Si tratta di realtà tipiche del fine Ottocento/inizio Novecento che si occupano di “accogliere” le persone più in difficoltà come vedove, orfani, poveri, malati che non sono più in grado di pagare l’affitto o da mangiare. Le virgolette sono d’obbligo in quanto gli ospiti sono pressoché obbligati, dalle forze dell’ordine o dalla vita, a recarvisi e il trattamento ricevuto non è certo caritatevole: genitori e figli separati, scarsa igiene e cibo, lavori forzati e prospettive di vita brevi e miserabili.
Anche se negli anni Cinquanta sono stati quasi tutti chiusi, rappresentano ancora un feroce incubo per gli abitanti di alcuni quartieri, nonché una diretta associazione con gli ospedali. Ecco perché le suore infermiere sono tanto preziose: loro capiscono, loro sanno, loro curano.
Anche Jenny, in un mondo in cui le condizioni igieniche sono pessime, i bagni vanno condivisi, il cibo e i soldi scarseggiano e il lavoro è infamante, impara a conoscere un diverso impegno per gli altri, una sorprendente e imperitura volontà a mantenersi degni, un nuovo rispetto che sa superare l’impulso di fuggire.
La sua opera ha ispirato un capolavoro di serie tv
In Italia Chiamate la levatrice è stato pubblicato nel 2014 da Sellerio e, il sei luglio dello stesso anno, su Rete 4 è andato in onda il primo episodio de L’amore e la vita, serie tv tratta dai libri della Worth e adattamento della versione inglese Call the midwife.
In otto anni il numero di stagioni è arrivato a nove, per ovvie ragioni è andato oltre il materiale letterario ma, con incredibile maestria e rispetto, la produzione è riuscita a mantenere sempre vivo lo spirito originale della trilogia.
Lo spettatore può assistere alla crescita dei personaggi, al loro adattamento col passare dei tempi, all’enorme profondità e umanità delle vicende narrate senza mai stancarsi o sentirsi tradito.

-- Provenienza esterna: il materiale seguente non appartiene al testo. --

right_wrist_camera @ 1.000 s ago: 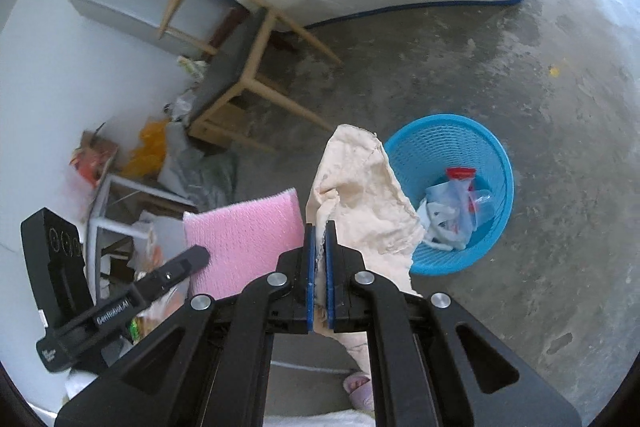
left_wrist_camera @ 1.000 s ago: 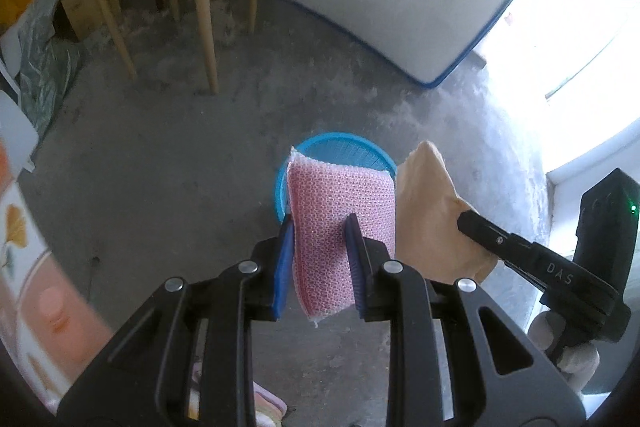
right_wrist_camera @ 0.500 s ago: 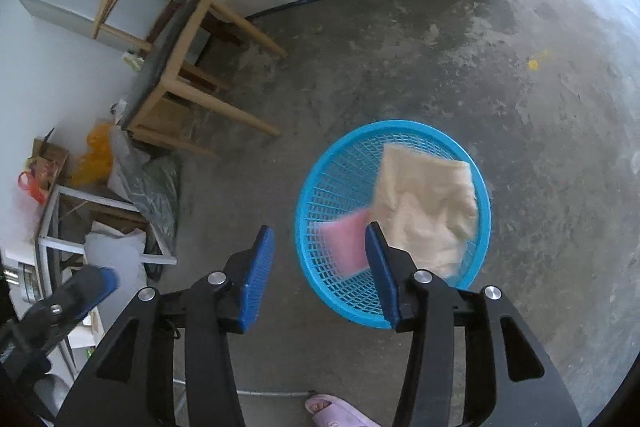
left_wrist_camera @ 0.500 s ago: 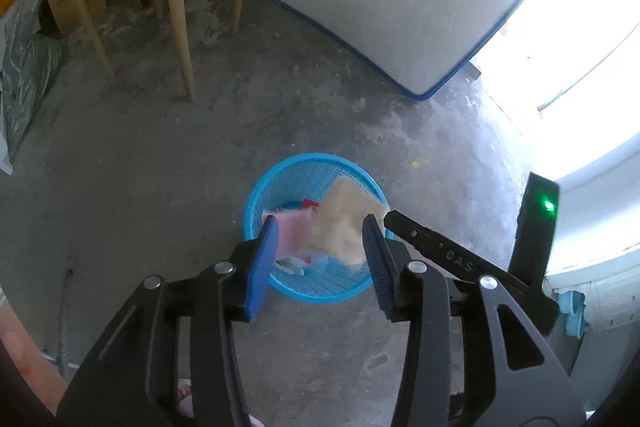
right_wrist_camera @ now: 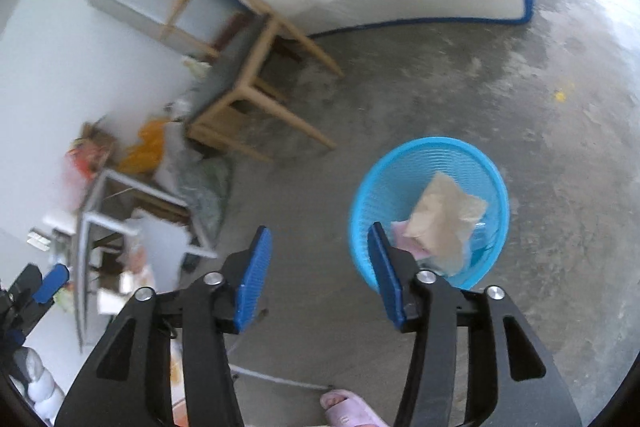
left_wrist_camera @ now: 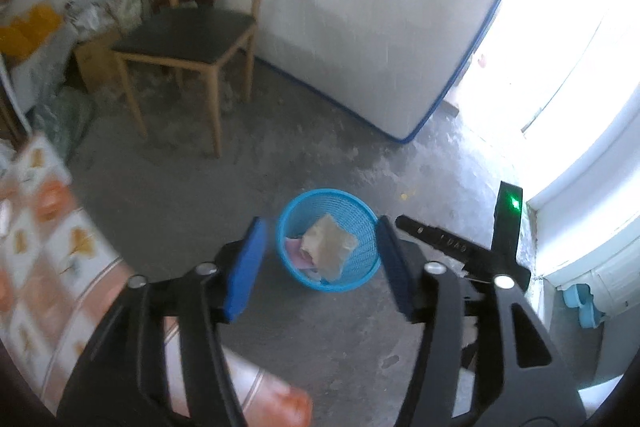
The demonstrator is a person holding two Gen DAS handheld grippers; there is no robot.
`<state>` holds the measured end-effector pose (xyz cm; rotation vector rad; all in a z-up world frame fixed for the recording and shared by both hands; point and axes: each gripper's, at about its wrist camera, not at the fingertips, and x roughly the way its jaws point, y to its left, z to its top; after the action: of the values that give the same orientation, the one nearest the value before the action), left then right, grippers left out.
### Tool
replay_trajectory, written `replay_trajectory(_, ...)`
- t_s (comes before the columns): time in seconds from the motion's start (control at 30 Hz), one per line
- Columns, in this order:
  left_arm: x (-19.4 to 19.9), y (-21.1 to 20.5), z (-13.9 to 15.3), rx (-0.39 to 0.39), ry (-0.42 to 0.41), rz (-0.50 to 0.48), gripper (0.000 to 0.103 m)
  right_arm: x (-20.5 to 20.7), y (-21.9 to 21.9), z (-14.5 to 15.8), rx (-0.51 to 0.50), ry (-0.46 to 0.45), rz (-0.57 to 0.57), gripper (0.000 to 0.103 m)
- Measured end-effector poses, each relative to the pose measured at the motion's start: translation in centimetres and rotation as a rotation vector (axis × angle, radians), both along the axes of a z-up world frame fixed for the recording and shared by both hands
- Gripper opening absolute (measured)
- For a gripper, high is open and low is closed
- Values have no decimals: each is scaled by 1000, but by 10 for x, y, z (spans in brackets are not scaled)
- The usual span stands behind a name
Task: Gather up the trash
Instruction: 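Open both grippers to drop the sponge and paper into the wastebasket, then swing both tools back over the table toward the milk bottle and CABLE box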
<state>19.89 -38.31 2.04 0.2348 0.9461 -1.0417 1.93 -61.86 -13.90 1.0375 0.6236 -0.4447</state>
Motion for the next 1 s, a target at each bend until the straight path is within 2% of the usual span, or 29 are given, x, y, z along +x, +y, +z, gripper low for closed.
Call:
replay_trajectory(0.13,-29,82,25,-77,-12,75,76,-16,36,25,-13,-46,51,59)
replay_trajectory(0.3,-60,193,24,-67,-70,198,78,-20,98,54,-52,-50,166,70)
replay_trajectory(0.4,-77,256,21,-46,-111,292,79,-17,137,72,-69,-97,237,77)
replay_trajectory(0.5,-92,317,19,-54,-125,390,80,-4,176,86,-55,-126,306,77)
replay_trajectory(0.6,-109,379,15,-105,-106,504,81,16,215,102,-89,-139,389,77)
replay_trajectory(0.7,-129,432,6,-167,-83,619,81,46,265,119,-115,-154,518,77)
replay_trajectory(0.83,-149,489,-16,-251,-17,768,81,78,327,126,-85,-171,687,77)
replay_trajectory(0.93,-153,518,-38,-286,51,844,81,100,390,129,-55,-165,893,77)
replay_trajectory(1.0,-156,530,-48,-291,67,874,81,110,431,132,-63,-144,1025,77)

È impossibile non citare anche la cura messa nel presentare i casi medici (due o tre a puntata), l’attenzione nell’abbigliamento, nella strumentazione usata, nella terminologia. Nulla è lasciato al caso.

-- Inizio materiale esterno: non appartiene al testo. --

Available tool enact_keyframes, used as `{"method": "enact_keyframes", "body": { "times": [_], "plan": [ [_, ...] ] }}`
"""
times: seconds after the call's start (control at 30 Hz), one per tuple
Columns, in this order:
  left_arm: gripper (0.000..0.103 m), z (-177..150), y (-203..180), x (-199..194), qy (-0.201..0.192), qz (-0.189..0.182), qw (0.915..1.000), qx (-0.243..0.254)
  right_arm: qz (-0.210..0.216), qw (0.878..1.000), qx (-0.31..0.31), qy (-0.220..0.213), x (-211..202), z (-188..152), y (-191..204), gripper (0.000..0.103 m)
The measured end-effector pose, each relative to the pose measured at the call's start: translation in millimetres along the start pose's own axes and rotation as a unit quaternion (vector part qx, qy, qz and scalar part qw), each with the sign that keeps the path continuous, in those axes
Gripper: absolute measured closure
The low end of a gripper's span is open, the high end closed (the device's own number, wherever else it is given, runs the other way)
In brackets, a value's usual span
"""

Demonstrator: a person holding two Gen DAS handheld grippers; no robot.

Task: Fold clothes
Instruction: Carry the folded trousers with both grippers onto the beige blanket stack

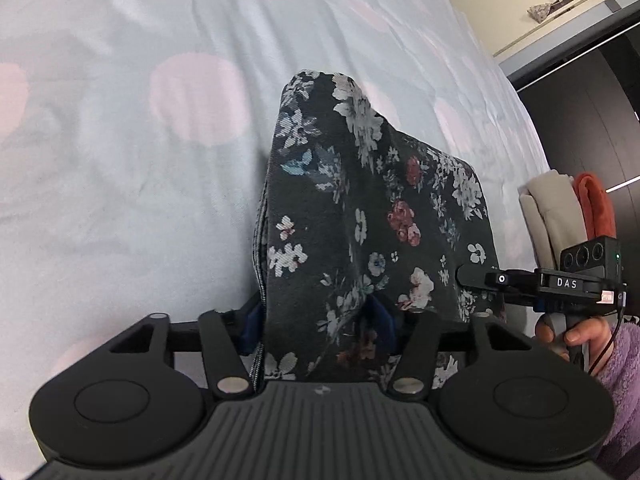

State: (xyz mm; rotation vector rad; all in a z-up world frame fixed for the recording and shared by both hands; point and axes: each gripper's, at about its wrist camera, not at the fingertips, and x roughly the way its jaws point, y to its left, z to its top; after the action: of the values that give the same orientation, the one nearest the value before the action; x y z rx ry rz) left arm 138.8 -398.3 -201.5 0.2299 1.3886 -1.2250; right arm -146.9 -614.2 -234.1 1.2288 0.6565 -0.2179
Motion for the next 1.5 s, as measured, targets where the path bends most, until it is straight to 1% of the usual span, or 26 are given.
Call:
{"method": "enact_keyframes", "body": {
  "times": [0.03, 0.1, 0.13, 0.17, 0.2, 0.3, 0.4, 0.47, 0.53, 0.67, 0.77, 0.9, 1.03, 1.1, 1.2, 1.27, 1.37, 1.43, 1.5],
  "plan": [
    [0.058, -1.7, -0.3, -2.5, -0.005, -0.001, 1.0000, -0.002, 0.001, 1.000, -0.001, -0.002, 0.1, -0.4, 0.5, 0.075],
    [0.068, -4.6, -1.2, -8.5, -0.015, -0.002, 0.9999, -0.006, 0.006, 1.000, -0.004, -0.007, -1.4, -1.2, 2.8, 0.079],
    [0.071, -5.5, -2.0, -13.0, -0.020, -0.003, 0.9998, -0.006, 0.009, 1.000, -0.005, -0.010, -3.5, -1.8, 5.0, 0.082],
    [0.077, -6.4, -2.8, -17.5, -0.025, -0.003, 0.9997, -0.006, 0.014, 1.000, -0.005, -0.014, -5.9, -2.4, 7.2, 0.083],
    [0.079, -7.0, -5.1, -22.1, -0.029, -0.001, 0.9996, -0.003, 0.020, 1.000, -0.005, -0.017, -8.3, -3.0, 9.3, 0.084],
    [0.081, -6.3, -18.4, -34.2, -0.039, 0.014, 0.9990, 0.017, 0.036, 0.999, -0.006, -0.031, -20.3, -5.9, 19.5, 0.088],
    [0.081, 0.8, -35.2, -39.8, -0.052, 0.006, 0.9984, 0.022, 0.044, 0.998, -0.008, -0.052, -37.7, -8.9, 30.6, 0.088],
    [0.081, 10.3, -57.3, -41.0, -0.060, -0.002, 0.9974, 0.040, 0.051, 0.996, 0.001, -0.076, -57.9, -10.3, 34.0, 0.088],
    [0.081, 24.0, -90.5, -40.7, -0.062, -0.007, 0.9952, 0.075, 0.056, 0.993, 0.009, -0.105, -82.1, -12.2, 36.1, 0.088],
    [0.081, 50.9, -160.0, -36.3, -0.061, -0.022, 0.9868, 0.148, 0.054, 0.982, 0.032, -0.176, -141.7, -20.2, 33.1, 0.088],
    [0.081, 70.9, -221.1, -20.5, -0.048, -0.043, 0.9763, 0.207, 0.049, 0.969, 0.056, -0.236, -189.7, -30.2, 24.6, 0.088],
    [0.081, 86.1, -303.6, 11.6, -0.024, -0.075, 0.9569, 0.279, 0.032, 0.946, 0.075, -0.313, -252.5, -47.7, 12.0, 0.088],
    [0.081, 94.2, -385.1, 53.6, 0.009, -0.102, 0.9324, 0.347, 0.005, 0.917, 0.111, -0.383, -306.9, -68.2, -9.7, 0.088],
    [0.081, 93.1, -422.7, 79.1, 0.032, -0.109, 0.9171, 0.382, -0.007, 0.901, 0.138, -0.411, -329.1, -80.5, -23.8, 0.088],
    [0.081, 86.4, -464.1, 112.6, 0.059, -0.116, 0.8983, 0.420, -0.028, 0.883, 0.165, -0.439, -353.8, -96.9, -44.7, 0.088],
    [0.081, 80.8, -483.8, 132.8, 0.074, -0.118, 0.8886, 0.437, -0.036, 0.873, 0.184, -0.450, -361.7, -104.4, -58.4, 0.088],
    [0.081, 81.0, -505.6, 163.4, 0.094, -0.118, 0.8791, 0.452, -0.039, 0.861, 0.214, -0.460, -365.2, -110.3, -77.9, 0.088],
    [0.081, 83.0, -518.0, 182.9, 0.107, -0.117, 0.8737, 0.460, -0.041, 0.855, 0.229, -0.463, -364.9, -110.6, -88.1, 0.088],
    [0.081, 87.8, -524.4, 198.5, 0.118, -0.117, 0.8703, 0.464, -0.042, 0.852, 0.238, -0.465, -363.8, -108.4, -97.1, 0.088]
  ]
}}
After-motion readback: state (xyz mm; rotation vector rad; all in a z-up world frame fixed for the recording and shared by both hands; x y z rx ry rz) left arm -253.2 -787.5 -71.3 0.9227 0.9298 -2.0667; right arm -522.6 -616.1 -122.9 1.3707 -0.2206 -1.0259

Il cast è molto vario vista la durata di ogni episodio (un’ora o più) e la quantità di ruoli occasionali necessari, si è evoluto con rispetto e naturalezza.

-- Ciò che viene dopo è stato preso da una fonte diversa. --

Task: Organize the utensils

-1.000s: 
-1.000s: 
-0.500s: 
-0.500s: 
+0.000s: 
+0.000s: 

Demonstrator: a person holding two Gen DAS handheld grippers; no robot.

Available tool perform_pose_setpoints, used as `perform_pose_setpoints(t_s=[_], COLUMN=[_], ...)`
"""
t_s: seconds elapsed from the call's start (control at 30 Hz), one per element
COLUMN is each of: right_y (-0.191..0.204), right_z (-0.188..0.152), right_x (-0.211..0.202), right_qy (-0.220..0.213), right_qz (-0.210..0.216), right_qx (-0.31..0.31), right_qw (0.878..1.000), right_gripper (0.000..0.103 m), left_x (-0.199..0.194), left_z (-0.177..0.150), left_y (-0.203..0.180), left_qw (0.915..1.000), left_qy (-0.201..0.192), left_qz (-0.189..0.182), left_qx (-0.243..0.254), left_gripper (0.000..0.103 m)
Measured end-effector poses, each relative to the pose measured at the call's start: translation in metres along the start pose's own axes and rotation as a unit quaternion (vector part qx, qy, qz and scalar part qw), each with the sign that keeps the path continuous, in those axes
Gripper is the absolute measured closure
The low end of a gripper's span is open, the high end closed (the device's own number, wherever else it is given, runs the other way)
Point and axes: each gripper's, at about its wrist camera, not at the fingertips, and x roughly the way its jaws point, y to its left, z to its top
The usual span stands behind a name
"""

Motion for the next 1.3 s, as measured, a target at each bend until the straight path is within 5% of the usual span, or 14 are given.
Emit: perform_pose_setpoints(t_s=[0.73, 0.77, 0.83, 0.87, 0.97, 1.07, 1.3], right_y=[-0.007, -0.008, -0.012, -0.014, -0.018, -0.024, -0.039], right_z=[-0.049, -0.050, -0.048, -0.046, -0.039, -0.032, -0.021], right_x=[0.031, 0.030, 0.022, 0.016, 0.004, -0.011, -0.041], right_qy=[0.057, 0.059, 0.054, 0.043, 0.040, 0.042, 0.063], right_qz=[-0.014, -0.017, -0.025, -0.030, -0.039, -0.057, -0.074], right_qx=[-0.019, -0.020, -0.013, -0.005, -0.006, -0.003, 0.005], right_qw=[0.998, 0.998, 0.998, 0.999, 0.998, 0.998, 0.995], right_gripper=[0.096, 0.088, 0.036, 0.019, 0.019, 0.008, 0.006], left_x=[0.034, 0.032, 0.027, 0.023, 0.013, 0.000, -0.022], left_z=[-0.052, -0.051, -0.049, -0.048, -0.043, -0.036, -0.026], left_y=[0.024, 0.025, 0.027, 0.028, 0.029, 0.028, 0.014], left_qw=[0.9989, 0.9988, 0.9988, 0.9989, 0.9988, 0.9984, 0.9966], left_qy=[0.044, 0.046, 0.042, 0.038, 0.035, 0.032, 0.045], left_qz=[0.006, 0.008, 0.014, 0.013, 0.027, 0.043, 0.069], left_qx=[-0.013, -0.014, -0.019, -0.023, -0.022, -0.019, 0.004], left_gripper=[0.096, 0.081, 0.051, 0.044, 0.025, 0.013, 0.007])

Nelle prime tre stagioni la protagonista indiscussa è proprio Jenny Lee, interpretata da Jessica Raine, ma al termine delle riprese l’attrice ha lasciato il progetto. I più informati sanno che è per una sua scelta professionale, ma la produzione della serie è stata molto abile a mascherarlo: Jenny lascia il convento e l’ostetricia per dedicarsi ai malati terminali. Più o meno la stessa cosa che ha fatto la Worth nella vita reale.